I do and Dr Morris Pickens agrees saying:

“This is a natural inclination because you have more irons in your bag and you might feel you should be better at these.

But in actual reality you will never get the return on that investment!

Imagine spending hours and hours trying to improve your accuracy with
a 5 or 7 iron from say 50 feet on average to 30 to 25 feet.

You will do much better spending your time on your putting making
sure you can 2 putt the 50 footer and occasionally make that 30 or
25 footer.

That’s going to give you a much better return, instead of trying to
improve your 5 iron because quite simply you don’t hit it enough
to make that big a difference.”

That’s stellar advice and really something to take on board.

If you would like to hear more from this interview please head over to this page where you can receive a free CD copy and album.

Additonally I highly recommend Dr Morris Pickens’ new book:

“Learn To Win”

You can grab a copy here.

Good luck and play well.

4 Responses to “What do Stewart Cink, Lucas Glover & Zach Johnson have in common?”

  1. Daniel says:

    Hi Andy,

    I don’t normally ever write to people who send out promotional material. However this article is out of the top drawer.

    I showed it to my Pro and he agrees. In fact my Pro wants me to play a round using JUST one club. Probably in my case a five wood, as I hit it better than anything in my bag.

    I Practiced putting with it. Guess what, I can get it really close, it’s much easier to putt with than I thought. So I will try the one rounder, and follow the advise in your article. He said to me you will be amazed at what you score. You won’t be that many off your normal score.

    In fact it looks to me as a 16 H/Cap hacker, you really need less than half the clubs that we all carry ?

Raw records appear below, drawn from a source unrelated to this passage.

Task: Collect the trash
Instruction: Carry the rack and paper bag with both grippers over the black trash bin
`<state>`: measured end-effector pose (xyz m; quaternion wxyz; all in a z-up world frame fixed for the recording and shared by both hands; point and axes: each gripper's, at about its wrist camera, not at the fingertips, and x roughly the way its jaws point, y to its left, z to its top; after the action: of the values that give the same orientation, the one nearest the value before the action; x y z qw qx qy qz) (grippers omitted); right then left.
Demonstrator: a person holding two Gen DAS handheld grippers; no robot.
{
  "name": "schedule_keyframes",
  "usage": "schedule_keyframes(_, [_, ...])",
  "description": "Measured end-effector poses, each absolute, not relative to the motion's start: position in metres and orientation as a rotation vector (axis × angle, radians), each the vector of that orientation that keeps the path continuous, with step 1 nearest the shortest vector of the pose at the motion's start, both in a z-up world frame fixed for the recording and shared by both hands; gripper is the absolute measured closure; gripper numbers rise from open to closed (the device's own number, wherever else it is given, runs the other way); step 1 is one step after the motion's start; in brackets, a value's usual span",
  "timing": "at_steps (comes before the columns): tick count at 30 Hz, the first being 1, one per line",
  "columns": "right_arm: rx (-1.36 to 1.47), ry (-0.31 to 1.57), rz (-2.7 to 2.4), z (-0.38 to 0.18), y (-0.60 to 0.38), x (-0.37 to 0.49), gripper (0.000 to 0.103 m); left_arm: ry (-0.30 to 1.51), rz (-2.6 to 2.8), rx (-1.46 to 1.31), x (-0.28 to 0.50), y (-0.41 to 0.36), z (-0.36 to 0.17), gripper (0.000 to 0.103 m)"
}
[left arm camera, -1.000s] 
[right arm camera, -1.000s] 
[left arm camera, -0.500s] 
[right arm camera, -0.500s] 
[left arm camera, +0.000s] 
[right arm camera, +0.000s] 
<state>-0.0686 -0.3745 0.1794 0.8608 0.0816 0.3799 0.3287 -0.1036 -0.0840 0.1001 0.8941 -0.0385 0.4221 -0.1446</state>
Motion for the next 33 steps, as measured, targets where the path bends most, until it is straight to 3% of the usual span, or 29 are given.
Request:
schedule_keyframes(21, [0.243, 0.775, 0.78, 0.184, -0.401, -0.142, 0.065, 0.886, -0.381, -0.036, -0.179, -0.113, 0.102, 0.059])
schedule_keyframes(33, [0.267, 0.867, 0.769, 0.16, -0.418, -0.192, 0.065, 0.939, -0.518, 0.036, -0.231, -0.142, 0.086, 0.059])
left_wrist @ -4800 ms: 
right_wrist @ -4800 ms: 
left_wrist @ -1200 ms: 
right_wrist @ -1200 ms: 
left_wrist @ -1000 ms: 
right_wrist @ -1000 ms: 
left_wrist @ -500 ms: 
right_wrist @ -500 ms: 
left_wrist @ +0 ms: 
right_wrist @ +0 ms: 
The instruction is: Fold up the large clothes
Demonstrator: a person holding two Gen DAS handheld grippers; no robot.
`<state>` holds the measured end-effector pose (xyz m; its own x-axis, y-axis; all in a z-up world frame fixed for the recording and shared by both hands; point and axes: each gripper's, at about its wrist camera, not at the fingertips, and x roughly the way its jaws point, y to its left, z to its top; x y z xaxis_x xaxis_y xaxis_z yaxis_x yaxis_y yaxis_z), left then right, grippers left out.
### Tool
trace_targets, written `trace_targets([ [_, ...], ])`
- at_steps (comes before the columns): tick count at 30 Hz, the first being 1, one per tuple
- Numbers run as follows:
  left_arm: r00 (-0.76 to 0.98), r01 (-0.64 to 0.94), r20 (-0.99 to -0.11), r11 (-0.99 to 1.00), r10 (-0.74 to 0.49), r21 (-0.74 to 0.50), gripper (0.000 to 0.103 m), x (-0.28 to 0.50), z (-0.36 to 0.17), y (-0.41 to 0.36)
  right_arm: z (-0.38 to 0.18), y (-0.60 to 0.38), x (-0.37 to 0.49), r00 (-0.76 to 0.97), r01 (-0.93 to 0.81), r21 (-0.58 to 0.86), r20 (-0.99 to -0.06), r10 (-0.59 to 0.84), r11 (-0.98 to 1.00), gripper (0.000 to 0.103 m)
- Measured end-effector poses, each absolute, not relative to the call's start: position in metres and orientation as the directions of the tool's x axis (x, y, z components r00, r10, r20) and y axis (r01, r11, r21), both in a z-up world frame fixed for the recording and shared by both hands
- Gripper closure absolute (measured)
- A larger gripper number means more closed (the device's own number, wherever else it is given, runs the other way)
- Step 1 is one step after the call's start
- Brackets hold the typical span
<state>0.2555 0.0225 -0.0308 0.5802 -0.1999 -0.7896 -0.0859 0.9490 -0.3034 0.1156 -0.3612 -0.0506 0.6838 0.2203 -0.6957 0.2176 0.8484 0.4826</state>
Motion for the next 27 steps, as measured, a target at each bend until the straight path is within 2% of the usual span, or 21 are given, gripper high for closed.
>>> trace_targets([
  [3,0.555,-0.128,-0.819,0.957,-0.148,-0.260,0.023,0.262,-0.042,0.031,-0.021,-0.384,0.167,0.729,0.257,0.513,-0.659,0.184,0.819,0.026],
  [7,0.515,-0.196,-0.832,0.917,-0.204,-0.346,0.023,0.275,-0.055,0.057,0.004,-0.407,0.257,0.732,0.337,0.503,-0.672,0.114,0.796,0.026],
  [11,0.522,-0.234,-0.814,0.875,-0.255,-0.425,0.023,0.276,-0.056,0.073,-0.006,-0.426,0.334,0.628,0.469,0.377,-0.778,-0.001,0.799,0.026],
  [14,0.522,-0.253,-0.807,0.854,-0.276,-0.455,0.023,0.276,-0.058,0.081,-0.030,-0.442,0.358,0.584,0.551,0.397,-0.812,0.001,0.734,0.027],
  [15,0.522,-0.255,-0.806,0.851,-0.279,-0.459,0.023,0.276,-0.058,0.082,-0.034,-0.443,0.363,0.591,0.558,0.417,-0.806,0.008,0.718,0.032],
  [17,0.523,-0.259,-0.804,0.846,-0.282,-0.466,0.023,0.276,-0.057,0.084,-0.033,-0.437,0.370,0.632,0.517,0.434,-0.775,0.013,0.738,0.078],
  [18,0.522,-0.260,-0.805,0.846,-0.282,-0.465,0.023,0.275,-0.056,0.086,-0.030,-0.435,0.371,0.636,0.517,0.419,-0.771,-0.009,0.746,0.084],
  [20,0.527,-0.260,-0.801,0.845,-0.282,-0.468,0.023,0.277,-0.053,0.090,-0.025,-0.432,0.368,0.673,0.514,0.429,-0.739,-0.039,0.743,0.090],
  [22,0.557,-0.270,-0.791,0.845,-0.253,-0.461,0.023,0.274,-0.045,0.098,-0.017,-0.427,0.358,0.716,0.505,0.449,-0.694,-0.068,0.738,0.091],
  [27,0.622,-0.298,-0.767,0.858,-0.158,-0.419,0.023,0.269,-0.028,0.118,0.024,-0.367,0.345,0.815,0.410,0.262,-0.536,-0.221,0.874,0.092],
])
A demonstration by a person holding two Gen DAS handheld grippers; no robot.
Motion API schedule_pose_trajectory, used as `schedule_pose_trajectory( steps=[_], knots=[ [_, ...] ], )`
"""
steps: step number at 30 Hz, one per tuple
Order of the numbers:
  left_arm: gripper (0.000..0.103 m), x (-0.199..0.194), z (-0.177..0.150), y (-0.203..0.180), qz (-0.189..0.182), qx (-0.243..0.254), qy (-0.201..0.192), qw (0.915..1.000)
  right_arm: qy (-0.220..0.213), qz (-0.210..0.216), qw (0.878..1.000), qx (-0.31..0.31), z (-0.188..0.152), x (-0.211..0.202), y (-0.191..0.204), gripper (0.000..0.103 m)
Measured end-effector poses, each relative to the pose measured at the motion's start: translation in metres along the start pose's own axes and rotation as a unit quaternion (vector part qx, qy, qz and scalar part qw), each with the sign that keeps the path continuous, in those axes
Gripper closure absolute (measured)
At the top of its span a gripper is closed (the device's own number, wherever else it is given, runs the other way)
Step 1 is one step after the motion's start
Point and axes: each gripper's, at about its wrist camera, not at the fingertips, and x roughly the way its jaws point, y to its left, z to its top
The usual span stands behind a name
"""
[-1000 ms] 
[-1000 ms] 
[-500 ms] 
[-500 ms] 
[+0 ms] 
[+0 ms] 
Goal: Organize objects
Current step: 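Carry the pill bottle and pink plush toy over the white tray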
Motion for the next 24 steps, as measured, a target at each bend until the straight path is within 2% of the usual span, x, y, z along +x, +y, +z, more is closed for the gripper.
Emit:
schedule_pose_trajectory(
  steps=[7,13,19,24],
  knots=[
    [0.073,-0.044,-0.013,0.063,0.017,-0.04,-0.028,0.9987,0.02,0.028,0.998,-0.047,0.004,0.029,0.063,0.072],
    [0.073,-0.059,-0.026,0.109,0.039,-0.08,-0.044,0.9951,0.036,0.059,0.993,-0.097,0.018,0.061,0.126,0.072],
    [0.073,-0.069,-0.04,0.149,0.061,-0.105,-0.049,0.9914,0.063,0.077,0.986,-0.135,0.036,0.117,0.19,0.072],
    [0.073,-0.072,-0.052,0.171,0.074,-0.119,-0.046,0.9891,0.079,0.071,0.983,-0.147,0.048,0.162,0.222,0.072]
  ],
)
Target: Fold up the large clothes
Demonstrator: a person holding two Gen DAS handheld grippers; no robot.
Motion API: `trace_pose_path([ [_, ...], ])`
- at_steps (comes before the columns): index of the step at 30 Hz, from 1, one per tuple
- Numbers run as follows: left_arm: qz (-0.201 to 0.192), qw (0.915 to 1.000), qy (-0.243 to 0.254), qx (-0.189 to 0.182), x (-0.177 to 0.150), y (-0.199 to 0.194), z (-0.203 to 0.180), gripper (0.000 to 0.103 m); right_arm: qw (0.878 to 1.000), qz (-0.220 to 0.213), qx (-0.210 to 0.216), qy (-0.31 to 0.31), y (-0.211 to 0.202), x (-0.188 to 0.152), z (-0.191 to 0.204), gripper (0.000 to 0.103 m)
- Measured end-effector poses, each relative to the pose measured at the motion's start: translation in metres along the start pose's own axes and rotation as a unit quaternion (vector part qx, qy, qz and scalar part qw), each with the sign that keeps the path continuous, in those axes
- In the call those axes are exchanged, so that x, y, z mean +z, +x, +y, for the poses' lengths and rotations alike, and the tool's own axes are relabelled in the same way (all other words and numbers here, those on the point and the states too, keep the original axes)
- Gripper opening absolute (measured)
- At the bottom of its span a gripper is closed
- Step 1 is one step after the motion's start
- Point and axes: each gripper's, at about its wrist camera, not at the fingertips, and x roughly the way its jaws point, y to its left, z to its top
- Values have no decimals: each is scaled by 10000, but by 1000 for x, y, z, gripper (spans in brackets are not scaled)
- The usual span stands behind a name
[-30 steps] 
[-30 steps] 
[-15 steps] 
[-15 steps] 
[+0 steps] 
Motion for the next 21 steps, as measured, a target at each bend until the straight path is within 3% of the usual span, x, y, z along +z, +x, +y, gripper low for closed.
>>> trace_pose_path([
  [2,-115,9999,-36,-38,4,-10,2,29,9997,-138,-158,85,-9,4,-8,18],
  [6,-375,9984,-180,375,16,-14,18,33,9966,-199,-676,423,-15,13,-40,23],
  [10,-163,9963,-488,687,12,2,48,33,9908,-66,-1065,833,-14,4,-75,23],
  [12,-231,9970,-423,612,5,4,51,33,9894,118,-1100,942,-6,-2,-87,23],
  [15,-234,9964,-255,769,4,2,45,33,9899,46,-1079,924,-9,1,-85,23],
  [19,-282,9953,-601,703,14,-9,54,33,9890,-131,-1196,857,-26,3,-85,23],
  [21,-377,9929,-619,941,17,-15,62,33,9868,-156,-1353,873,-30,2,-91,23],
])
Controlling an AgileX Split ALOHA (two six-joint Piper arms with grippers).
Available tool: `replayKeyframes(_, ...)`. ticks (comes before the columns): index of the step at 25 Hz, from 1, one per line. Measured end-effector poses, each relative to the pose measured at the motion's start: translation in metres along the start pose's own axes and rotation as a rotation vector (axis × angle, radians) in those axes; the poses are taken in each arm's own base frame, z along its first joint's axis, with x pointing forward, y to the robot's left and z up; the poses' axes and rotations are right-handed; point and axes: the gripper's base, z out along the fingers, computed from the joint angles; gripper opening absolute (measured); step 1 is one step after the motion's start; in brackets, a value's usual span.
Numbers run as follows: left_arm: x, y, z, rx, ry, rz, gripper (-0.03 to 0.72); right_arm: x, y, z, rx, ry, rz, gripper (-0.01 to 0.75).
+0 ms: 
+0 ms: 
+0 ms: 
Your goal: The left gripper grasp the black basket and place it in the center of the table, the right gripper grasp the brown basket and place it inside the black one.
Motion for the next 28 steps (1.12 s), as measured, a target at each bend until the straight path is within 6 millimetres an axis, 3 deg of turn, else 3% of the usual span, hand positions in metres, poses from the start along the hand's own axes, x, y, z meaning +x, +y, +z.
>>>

    Keep up the good work.



  2. Beryl says:

    This is such a good way of looking at things, Thanks for bringing it to my attention.

  3. alan says:

    So correct, actually, when hyou look at those 36 putts, you can easily see where to spend your time. Tracking # of putts, and working on speed will drop anyone’s score….try it.

  4. Larry Quah says:

    Absolutely correct, Andy. Thanks once again for sharing and have a blessed and great Christmas!